Parce que mon ventre m’appartient
Non, je ne veux pas suivre votre chemin !
Parce que personne ne leur a demandé leur avis
Non je ne veux pas, à des enfants, donner votre nuit !
C’est ainsi que s’est ouvert pour moi ce précieux petit recueil aux mots qui sonnent doux et tendres, pleins d’émotion et de délicatesse, ceux que Patricia a choisi de partager avec nous en puisant aux fibres mêmes d’une féminité librement assumée.
Je ne sais pas épouser
Cette terre étrange
De la maternité
… nous confie-t-elle tout de go. Différente des autres femmes, donc ? a-normale aux yeux et aux jugements de celles qui se sont laissé (par conviction, par passivité, par lassitude) persuader de la fallacieuse équation : femme = ventre = mère?

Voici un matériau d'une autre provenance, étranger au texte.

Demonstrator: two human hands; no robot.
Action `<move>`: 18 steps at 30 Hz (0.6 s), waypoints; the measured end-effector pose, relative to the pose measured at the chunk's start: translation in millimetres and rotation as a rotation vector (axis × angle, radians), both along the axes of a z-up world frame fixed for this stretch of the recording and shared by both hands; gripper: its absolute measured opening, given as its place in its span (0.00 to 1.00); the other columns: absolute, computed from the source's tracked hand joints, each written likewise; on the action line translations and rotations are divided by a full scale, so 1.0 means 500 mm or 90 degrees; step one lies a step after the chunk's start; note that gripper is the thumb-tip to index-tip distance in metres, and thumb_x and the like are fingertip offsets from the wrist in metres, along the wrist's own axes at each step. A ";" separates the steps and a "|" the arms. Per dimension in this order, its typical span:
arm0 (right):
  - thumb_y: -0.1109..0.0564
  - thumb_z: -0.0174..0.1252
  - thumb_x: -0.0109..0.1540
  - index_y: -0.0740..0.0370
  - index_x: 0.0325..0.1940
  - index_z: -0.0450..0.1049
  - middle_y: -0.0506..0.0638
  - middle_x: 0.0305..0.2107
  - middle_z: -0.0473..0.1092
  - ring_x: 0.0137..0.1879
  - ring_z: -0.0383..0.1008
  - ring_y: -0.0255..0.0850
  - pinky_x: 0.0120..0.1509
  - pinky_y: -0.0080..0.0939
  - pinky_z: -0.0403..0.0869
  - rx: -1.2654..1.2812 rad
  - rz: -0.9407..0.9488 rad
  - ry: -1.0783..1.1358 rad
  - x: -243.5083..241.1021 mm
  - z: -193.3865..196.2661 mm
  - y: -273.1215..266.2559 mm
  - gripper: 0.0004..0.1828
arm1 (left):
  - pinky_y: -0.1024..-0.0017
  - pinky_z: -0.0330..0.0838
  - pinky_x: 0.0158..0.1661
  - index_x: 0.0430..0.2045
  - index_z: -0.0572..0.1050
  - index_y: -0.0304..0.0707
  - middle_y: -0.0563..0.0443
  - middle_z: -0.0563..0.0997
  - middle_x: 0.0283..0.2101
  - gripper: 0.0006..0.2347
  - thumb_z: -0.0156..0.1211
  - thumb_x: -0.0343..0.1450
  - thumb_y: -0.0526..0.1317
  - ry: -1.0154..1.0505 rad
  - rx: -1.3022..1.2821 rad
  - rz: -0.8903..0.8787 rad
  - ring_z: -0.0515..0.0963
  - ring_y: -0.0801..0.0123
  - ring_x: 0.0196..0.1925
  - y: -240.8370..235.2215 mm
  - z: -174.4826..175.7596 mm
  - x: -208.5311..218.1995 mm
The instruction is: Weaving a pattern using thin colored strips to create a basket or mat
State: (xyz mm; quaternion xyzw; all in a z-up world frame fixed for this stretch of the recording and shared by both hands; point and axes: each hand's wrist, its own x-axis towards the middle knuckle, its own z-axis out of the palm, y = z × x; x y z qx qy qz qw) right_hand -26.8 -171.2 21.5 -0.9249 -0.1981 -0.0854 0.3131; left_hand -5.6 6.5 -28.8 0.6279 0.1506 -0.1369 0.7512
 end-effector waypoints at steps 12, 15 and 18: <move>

Les poèmes de Patricia ne sont pas plaidoyers pour tel ou tel choix de vie, mais bel et bien prières à l’acceptation généreuse du choix délibéré de l’amie, de la fille, de la sœur, à l’accueil et non au rejet, à l’exclusion.
Leurs yeux me mettent à part
Ils me coupent d’eux
Comme il est dur parfois le regard de l’entourage. Combien est navrante cette incompréhension des proches ! Combien est culpabilisante la souffrance de celle à qui l’on refuse (le droit ?) d’être grand-mère :
Pardon maman
Si mon ventre à moi reste froid
Pardon Maman
De ne pas te mettre ce petit dans les bras
Ah ! Terrible et amère certitude, à laquelle est confrontée l’âme anticonformiste : « Non, les braves gens n’aiment pas que / l’on suive une autre route qu’eux », chantait Brassens.
Mais qui décide du chemin que nous avons à suivre, chacun ou chacune d’entre nous ?
Les beaux textes de Patricia GRANGE viennent bouleverser salutairement les idées un peu trop sommairement établies et tombent à pic pour rappeler que si un corps de femme est apte à transmettre la vie, ce n’est là qu’une possibilité que chacune d’entre nous a le droit de mettre en action ou pas.
Grâces soient rendues aux mots tendres et chauds, vibrants de féminité que lance la poète pour nous dire qu’à chacune sa voie, à chacune son existence de femme.
Regarde-moi
Je suis une femme
Je ne suis pas un ventre
… nous exhorte Patricia et elle vient nous rappeler, fort à propos que :
Ventre qui ne veut pas porter
N’est pas ventre qui ne sait pas aimer
Merci Patricia, d’avoir réveillé en nous toutes ces interrogations, toutes ces pensées marronières aussi… celles qui nous portent fières et femmes… VIVANTES !
Les illustrations de Maya Mihindou, superbes arrondis aux courbes interrogatrices accompagnent les poèmes, les font vibrer, résonner… leur apportant un supplément de musicalité, prolongeant leur écho.